» **Work to complete**: Give the listing again, word for word, and let no picture into it.

» **Data excerpt**:
* * *
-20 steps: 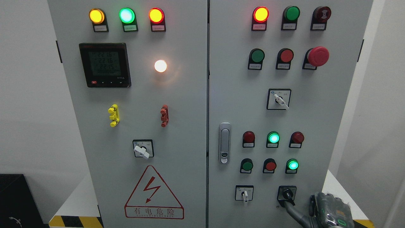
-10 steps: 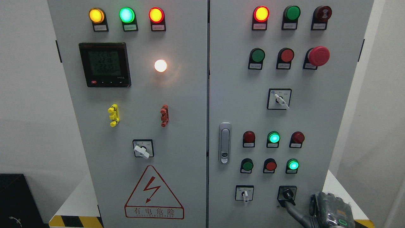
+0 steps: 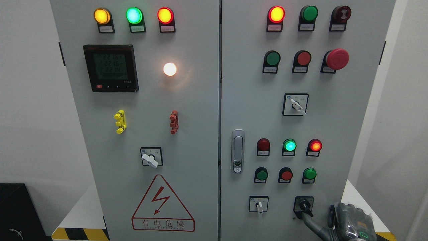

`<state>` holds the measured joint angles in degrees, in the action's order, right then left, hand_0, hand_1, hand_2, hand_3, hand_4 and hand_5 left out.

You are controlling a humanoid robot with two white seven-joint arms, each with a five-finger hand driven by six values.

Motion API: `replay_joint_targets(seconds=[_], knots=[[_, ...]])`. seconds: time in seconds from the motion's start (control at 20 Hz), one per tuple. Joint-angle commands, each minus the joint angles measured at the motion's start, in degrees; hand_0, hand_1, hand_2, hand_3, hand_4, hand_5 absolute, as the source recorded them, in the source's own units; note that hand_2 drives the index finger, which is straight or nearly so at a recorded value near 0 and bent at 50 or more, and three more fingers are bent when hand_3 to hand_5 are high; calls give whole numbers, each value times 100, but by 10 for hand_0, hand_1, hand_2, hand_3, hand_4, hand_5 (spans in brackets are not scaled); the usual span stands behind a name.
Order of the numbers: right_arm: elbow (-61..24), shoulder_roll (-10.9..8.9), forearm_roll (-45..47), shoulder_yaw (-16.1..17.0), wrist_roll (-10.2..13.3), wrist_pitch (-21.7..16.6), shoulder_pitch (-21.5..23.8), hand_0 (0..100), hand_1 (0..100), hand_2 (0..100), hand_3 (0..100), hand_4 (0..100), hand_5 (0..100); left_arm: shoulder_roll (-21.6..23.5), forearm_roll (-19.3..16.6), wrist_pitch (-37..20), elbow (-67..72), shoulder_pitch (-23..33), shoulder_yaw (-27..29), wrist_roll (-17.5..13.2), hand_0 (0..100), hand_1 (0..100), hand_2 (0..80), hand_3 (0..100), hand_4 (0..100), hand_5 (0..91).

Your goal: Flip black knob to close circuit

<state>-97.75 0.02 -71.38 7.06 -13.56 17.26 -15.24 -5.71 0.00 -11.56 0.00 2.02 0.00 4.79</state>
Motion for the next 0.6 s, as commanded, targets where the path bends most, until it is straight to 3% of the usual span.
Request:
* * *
» **Output below**:
-20 steps: 
-10 steps: 
+0 steps: 

`<state>` holds the measured joint angles in degrees, in the action's order, right then left, hand_0, hand_1, hand_2, hand_3, hand_4 and hand_5 left out.

You are controlling a humanoid robot with two white seven-joint arms, each with a five-finger hand driven by six values.

Motion API: `replay_joint_targets(seconds=[_], knots=[[_, ...]])`. seconds: time in seconds from the motion's start (control at 20 Hz), one per tuple. Joint-angle commands, each minus the joint angles measured at the motion's start, in degrees; hand_0, hand_1, hand_2, hand_3, hand_4, hand_5 absolute, as the source recorded them, in the source's own units; note that hand_2 drives the index finger, which is straight or nearly so at a recorded value near 0 and bent at 50 or more, and three more fingers are bent when hand_3 to hand_5 are high; calls give whole numbers, each value times 100, but by 10 for hand_0, hand_1, hand_2, hand_3, hand_4, hand_5 (spans in brackets are not scaled); the usual span stands behind a name.
Order of the numbers: right_arm: elbow (-61..24), shoulder_roll (-10.9..8.9), forearm_roll (-45..47), shoulder_yaw (-16.1..17.0), wrist_roll (-10.2..13.3), wrist_pitch (-21.7..16.6), shoulder_pitch (-21.5..23.8), hand_0 (0..100), hand_1 (0..100), hand_2 (0..100), hand_3 (0..100), hand_4 (0..100), hand_5 (0..100); left_arm: shoulder_roll (-21.6..23.5), forearm_roll (-19.3..16.6), wrist_pitch (-37..20), elbow (-67..72), shoulder_pitch (-23..33), shoulder_yaw (-27..29), wrist_roll (-17.5..13.2), hand_0 (0..100), hand_1 (0..100), hand_2 (0..80), hand_3 (0..100), hand_4 (0..100), hand_5 (0..91).

Your goal: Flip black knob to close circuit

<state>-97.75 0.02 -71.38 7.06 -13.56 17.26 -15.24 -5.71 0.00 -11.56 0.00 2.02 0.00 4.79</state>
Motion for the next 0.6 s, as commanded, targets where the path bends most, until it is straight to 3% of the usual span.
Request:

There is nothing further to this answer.